Selon les autorités congolaises, les mécanismes actuels de régulation des ressources naturelles, comme la traçabilité des minerais ou les obligations de diligence des entreprises, manquent de cohérence et de force contraignante. Thérèse Kayikwamba Wagner, ministre des Affaires étrangères, a souligné l’urgence d’un cadre international plus intégré, capable de lier gestion des ressources, prévention des conflits et sécurité collective.
Une vision partagée par Paris
La démarche congolaise a trouvé un écho favorable auprès de la France. Jérôme Bonnafont, ambassadeur français auprès des Nations unies, a réaffirmé le soutien de Paris à cette offensive diplomatique. Dans un communiqué, il a insisté sur le rôle stratégique des ressources naturelles, qu’il convient de protéger contre les détournements et les exploitations destructrices :
« Les ressources naturelles doivent devenir un levier de développement équitable et durable pour les populations et les États qui en sont détenteurs. Elles ne peuvent plus être considérées uniquement sous l’angle économique, mais aussi comme un enjeu de paix et de sécurité. La France appuie sans réserve l’ambition de la RDC de renforcer la cohérence des initiatives internationales dans ce domaine. Nous sommes prêts à contribuer activement aux travaux du Conseil de sécurité pour accompagner le débat de haut niveau organisé par Kinshasa la semaine prochaine. »

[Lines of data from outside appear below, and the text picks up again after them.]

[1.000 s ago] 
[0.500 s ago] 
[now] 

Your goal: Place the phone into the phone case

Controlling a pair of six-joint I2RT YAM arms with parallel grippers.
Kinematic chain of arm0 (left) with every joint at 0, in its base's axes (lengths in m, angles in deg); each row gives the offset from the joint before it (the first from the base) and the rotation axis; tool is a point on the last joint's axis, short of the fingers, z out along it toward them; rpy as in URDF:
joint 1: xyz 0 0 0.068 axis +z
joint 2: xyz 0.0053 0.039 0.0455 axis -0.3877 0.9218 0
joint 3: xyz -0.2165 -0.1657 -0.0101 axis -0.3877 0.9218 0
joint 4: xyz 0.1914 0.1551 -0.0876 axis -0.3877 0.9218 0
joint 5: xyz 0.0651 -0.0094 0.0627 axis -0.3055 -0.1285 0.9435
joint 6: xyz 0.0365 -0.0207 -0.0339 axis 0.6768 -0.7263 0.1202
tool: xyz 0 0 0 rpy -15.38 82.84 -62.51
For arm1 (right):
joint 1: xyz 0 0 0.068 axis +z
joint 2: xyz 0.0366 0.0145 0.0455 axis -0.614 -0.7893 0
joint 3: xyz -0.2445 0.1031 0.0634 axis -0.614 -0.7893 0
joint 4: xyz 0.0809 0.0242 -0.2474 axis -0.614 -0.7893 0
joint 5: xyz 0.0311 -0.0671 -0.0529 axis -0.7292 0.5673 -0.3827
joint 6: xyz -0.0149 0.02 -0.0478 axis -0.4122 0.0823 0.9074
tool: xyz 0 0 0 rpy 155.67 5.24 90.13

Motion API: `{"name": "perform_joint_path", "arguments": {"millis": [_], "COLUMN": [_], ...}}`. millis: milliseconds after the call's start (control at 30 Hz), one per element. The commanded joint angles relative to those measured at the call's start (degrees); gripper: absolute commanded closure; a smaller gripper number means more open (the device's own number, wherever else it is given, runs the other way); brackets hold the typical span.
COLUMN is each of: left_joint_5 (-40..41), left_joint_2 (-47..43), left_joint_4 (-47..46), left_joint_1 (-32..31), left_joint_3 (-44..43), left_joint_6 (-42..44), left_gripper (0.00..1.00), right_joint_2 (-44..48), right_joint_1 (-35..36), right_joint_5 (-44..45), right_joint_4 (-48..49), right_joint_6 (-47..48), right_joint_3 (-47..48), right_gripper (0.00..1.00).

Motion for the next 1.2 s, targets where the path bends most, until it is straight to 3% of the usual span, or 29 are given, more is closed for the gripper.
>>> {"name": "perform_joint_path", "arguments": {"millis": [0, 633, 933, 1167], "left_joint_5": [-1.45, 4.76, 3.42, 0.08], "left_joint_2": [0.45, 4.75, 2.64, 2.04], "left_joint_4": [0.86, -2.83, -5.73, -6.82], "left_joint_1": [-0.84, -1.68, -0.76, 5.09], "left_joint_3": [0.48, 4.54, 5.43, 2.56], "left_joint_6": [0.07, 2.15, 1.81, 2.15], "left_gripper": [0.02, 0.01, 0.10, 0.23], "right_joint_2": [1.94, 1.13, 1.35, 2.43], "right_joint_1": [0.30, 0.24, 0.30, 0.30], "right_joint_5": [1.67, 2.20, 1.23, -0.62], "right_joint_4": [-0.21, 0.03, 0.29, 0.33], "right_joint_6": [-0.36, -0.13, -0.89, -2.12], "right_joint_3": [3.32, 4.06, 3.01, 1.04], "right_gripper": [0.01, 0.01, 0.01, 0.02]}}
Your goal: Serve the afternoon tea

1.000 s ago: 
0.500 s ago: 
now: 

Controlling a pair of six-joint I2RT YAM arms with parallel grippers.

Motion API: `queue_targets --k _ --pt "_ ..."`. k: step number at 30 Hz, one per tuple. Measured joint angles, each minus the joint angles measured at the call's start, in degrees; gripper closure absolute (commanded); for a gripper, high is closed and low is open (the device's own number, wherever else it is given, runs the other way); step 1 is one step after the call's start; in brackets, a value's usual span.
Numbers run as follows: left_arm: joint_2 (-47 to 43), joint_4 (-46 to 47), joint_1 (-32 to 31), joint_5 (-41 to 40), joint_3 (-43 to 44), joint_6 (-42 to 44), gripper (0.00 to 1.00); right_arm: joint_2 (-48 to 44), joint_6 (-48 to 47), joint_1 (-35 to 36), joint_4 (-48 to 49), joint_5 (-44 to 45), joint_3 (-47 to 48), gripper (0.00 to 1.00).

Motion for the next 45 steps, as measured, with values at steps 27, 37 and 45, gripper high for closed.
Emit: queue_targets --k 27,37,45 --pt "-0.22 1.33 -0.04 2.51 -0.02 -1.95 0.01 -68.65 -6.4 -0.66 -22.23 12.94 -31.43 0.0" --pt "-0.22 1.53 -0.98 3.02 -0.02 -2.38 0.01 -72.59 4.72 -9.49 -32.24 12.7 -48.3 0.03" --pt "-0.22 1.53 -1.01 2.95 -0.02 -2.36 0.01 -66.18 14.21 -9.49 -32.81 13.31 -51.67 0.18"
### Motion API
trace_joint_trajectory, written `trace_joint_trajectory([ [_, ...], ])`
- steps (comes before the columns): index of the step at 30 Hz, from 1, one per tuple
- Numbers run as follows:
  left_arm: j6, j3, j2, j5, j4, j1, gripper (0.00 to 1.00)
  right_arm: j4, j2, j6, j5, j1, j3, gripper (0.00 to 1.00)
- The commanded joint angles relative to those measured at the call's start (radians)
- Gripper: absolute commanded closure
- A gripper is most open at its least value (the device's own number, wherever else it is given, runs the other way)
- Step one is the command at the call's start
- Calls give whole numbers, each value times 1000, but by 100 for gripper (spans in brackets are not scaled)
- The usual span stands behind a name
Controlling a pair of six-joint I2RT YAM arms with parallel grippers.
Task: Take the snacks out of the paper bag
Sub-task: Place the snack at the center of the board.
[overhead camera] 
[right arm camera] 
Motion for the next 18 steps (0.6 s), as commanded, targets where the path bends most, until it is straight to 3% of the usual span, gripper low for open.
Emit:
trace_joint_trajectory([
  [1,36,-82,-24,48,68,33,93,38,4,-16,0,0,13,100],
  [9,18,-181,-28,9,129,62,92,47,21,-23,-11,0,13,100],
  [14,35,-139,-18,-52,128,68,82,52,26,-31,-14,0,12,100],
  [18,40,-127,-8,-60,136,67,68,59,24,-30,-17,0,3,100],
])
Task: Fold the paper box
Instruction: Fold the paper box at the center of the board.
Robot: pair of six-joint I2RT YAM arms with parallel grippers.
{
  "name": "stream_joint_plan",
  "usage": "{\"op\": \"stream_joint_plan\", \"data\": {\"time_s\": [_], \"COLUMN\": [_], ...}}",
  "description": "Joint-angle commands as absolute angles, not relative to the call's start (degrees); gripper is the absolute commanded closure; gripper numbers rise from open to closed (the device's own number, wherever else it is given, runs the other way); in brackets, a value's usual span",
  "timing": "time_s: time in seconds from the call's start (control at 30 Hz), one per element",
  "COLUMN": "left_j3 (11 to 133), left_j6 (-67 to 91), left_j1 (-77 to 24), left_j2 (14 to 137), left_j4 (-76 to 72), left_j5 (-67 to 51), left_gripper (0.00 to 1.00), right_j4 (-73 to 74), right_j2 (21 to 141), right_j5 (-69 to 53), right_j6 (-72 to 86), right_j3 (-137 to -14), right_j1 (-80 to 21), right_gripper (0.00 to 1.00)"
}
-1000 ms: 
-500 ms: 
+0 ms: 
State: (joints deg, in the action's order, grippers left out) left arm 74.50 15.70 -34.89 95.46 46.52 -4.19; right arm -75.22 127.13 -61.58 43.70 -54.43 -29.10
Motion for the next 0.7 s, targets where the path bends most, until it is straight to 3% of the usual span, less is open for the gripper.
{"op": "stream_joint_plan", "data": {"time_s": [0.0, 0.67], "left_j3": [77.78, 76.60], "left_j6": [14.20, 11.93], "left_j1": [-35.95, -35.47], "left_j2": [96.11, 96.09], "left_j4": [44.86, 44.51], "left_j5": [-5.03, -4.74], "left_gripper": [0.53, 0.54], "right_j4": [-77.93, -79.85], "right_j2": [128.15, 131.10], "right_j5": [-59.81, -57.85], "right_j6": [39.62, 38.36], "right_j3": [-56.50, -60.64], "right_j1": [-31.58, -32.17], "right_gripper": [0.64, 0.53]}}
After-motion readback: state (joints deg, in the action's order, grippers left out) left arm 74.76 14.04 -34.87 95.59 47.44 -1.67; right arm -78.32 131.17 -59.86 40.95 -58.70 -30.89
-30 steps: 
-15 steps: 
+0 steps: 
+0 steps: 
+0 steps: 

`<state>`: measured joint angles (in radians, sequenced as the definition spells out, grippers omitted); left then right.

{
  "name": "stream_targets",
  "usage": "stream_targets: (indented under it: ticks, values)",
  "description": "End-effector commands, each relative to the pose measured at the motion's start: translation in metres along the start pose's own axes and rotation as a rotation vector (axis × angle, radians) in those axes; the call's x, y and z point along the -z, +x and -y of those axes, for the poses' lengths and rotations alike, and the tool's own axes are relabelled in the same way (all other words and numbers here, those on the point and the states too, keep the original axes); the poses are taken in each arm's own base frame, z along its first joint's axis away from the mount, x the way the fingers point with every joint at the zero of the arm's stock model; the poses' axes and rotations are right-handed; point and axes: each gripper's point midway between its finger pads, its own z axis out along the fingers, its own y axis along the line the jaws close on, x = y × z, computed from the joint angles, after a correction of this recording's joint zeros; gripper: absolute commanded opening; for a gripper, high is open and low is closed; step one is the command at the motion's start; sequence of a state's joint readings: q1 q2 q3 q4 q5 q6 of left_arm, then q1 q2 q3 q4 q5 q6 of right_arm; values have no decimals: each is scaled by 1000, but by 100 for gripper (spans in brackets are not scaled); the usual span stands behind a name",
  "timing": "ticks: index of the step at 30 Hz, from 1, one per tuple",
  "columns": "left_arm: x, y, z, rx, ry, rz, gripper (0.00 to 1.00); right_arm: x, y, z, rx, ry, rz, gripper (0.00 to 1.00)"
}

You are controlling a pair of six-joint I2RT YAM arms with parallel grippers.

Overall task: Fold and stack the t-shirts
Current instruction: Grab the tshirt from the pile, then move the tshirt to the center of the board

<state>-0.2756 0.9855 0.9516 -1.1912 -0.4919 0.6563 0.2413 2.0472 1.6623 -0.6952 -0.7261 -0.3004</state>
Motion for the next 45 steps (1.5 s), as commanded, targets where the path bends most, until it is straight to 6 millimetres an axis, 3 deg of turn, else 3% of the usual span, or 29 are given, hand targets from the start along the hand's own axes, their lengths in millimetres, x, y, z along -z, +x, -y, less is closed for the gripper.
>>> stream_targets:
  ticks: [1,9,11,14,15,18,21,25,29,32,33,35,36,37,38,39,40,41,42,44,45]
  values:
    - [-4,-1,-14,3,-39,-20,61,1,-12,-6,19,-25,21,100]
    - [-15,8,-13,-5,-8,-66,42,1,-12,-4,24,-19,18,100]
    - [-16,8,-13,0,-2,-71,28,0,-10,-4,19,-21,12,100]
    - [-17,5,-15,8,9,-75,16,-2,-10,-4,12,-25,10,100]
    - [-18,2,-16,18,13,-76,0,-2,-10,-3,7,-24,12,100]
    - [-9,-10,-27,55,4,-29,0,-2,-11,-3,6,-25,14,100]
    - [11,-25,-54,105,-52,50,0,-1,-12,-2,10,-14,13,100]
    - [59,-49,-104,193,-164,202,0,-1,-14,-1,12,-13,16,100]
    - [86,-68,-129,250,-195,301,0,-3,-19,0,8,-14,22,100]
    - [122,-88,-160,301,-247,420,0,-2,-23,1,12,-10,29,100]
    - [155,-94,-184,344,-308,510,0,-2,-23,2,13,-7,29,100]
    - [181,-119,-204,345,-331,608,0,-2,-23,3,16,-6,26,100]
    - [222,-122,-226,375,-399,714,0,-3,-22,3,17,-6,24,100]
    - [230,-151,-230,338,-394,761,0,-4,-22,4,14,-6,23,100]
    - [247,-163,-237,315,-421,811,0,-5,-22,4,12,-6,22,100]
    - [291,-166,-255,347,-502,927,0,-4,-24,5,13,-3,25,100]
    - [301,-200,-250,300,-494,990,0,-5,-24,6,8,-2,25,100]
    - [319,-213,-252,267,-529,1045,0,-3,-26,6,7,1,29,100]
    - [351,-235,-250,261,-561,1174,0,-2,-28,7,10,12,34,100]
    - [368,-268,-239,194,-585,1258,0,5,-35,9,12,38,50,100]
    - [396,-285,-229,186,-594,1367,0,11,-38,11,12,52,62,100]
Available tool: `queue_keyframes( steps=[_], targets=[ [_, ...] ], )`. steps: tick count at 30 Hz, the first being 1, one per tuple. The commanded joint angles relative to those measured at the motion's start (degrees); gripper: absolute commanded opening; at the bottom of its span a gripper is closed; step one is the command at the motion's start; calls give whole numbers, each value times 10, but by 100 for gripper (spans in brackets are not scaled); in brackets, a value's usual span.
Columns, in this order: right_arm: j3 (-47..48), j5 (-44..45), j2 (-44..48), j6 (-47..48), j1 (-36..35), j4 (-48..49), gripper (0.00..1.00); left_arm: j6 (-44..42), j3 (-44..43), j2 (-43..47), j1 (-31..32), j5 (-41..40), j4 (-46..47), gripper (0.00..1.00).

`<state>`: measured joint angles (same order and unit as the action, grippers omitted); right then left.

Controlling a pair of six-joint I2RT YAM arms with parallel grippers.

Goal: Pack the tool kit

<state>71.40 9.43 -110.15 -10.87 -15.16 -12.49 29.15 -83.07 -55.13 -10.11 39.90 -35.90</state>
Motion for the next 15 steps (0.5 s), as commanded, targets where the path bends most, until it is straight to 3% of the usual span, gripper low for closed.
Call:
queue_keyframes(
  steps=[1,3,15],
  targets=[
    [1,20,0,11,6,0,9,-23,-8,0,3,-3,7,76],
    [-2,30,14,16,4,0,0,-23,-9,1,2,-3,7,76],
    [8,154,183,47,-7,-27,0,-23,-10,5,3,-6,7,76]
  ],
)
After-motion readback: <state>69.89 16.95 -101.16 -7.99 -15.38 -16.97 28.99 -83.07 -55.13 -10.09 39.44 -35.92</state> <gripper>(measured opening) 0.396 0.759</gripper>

Cette position s’inscrit dans le prolongement des priorités de la présidence congolaise du Conseil de sécurité, qui a déjà mis en lumière, lors d’un briefing le 8 juillet, l’impact des économies de guerre sur les violences sexuelles et la nécessité de renforcer la prévention et la lutte contre l’impunité.
Un contexte diplomatique complexe
Alors que la RDC et les États-Unis ont récemment scellé un partenariat stratégique autour des minerais critiques, et qu’un accord de désescalade a été signé avec le Rwanda pour le retrait des forces étrangères et la neutralisation des groupes armés dans l’est du pays, la situation sur le terrain reste extrêmement tendue. Les rebelles de l’AFC/M23, accusés de bénéficier du soutien rwandais, maintiennent leur emprise sur des villes clés comme Goma et Bukavu, tandis que les négociations de Doha, sous l’égide du Qatar, peinent à aboutir.
Ce décalage entre avancées diplomatiques et réalité sécuritaire relance le débat sur l’efficacité des mécanismes internationaux face à des crises persistantes. La RDC, en plaidant pour une refonte des normes de gouvernance des ressources naturelles, cherche ainsi à combler un vide juridique et opérationnel qui, selon elle, alimente les conflits en Afrique centrale.
Les prochains jours seront déterminants : le débat du 22 juillet au Conseil de sécurité pourrait marquer une étape décisive dans la reconnaissance de cette problématique comme priorité globale.